Consider standard quantum harmonic oscillator, $H = \frac{1}{2m}P^2 + \frac{1}{2}m\omega^2Q^2$.

We can solve this problem by defining the ladder operators $a$ and $a^{\dagger}$. One can show that there is a unique "ground state" eigenvector $\psi_0$ with $H\psi_0 = \frac{1}{2}\hbar\omega\psi_0$ and furthermore that given any eigenvector $\psi$ of $H$ with eigenvalue $E$, the vector $a^{\dagger}\psi$ is also an eigenvector of $H$ with eigenvalue $E + \hbar\omega$.

However, it is usually stated that we now have all eigenvectors of $H$ by considering all vectors of the form $(a^{\dagger})^n\psi_0$.

How do we know that we have not missed any eigenvectors by this process? e.g. how do we know that eigenvalues are only of the form $E_n = (n+\frac{1}{2})\hbar\omega$?

Also a slightly more technical question, how do we know that the continuous spectrum of $H$ is empty?
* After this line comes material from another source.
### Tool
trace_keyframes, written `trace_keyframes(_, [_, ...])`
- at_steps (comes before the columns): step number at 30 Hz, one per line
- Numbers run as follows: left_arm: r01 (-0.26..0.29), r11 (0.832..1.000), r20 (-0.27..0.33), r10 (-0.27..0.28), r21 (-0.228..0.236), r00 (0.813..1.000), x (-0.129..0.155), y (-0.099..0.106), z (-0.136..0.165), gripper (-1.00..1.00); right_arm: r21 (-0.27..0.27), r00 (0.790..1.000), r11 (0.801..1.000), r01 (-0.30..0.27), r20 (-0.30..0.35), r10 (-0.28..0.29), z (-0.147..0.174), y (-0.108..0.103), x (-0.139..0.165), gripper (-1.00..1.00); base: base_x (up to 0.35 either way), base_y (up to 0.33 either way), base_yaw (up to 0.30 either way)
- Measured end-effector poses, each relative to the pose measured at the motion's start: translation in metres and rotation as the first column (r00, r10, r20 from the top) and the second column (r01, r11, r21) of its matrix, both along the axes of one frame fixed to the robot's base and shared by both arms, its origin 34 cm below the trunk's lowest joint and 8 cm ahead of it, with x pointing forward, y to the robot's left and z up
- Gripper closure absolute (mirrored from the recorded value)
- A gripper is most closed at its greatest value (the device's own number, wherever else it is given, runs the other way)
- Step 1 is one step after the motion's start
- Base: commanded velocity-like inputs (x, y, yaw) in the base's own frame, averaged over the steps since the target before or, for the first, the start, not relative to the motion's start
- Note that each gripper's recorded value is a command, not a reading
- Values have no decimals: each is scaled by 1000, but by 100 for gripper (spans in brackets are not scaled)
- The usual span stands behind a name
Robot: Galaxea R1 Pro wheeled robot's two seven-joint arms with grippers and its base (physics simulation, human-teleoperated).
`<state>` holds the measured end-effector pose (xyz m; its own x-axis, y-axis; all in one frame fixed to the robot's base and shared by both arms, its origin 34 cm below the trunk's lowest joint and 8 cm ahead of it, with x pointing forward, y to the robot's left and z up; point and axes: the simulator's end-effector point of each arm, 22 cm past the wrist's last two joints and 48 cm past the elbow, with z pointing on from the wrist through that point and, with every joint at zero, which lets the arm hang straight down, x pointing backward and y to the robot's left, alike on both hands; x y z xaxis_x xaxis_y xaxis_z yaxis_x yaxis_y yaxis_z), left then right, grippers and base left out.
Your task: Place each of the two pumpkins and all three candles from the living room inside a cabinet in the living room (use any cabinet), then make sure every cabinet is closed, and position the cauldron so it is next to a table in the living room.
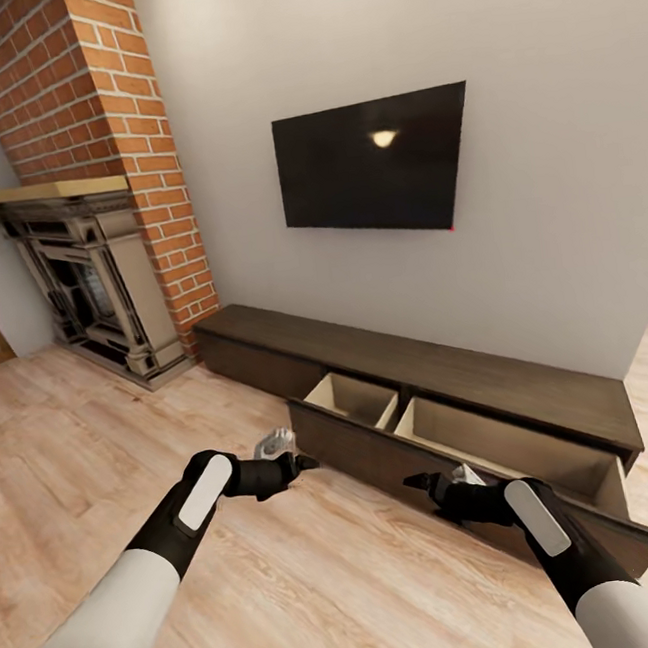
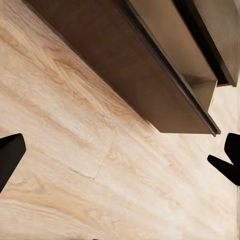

The technical details I am operating with are that $\mathcal{H} = L^2(\mathbb{R})$ and all operators ($H, P, Q$) are defined on Schwartz space, so that they are essentially self-adjoint with their unique self-adjoint extensions corresponding to the actual observables.

$\endgroup$
12
$\begingroup$

It is sufficient to prove that the vectors $|n\rangle$ form a Hilbert basis of $L^2(\mathbb R)$. This fact cannot be completely established by using the ladder operators. To prove that the span of the afore-mentioned vectors is dense in the Hilbert space, one should write down the explicit expression of the wavefunctions of the said vectors recognizing that they are the well-known Hilbert basis of Hermite functions. Since the vectors $|n\rangle$ are a Hilbert basis, from standard results of spectral theory, the operator $$\sum_n \hbar \omega(n +1/2 ) |n\rangle \langle n | \tag{1}$$ (using the strong operator topology which defines the domain of this operator implicitly) is self-adjoint and its spectrum is a pure point spectrum made of the numbers $\hbar \omega(n +1/2 ) $ with $n$ natural. This fact proves that the initial symmetric Hamiltonian operator you described in your post and defined on the Schwartz space admits at least one self-adjoint extension with the said spectrum (in particular no continuous spectrum takes place). To prove that it is the unique self-adjoint extesion, i.e., that the initial symmetric operator is essentially self-adjoint, the shortest way is to observe that the vectors $|n\rangle$ are necessarily analytic vectors of the initial Hamiltonian (notice that all the afore-mentioned vectors stay in the Schwartz space which is the initial domain) because they are eigenvectors. Since they are a Hilbert basis, their span is dense. Under these hypotheses, a celebrated theorem by Nelson implies that the initial symmetric Hamiltonian operator is essentially self-adjoint and thus (1) is the only self-adjoint extension of the initial symmetric Hamiltonian operator. As a final comment, it is interesting to remark that (1) is not a differential operator differently from the naive initial Hamiltonian which is a differential operator but it is not self-adjoint.

$\endgroup$
  • $\begingroup$ The ladder operators, expressed in the position basis, actually generate the recursion relation for the Hermite polynomials, and their repeated action is closely related to the Rodrigues formula for Hermite polynomials. Moreover, up to normalization, the annihilation operator acting on the ground state produces a differential equation with Gaussian solution. Thus wouldn't you say that using ladder operators is completely equivalent to using actual basis functions in the position representation? $\endgroup$ – ZeroTheHero Dec 26 '16 at 2:03
  • $\begingroup$ What you cannot prove only using ladder operators is the fact that the span of the vectors $|n\rangle$ is dense in $L^2$. Orthogonality can proved easily with the ladder operator formalism instead. $\endgroup$ – Valter Moretti Dec 26 '16 at 8:08
4
$\begingroup$

I am no expert, but I can think of two ways to think about why there are no more eigenvalues than those you mentioned.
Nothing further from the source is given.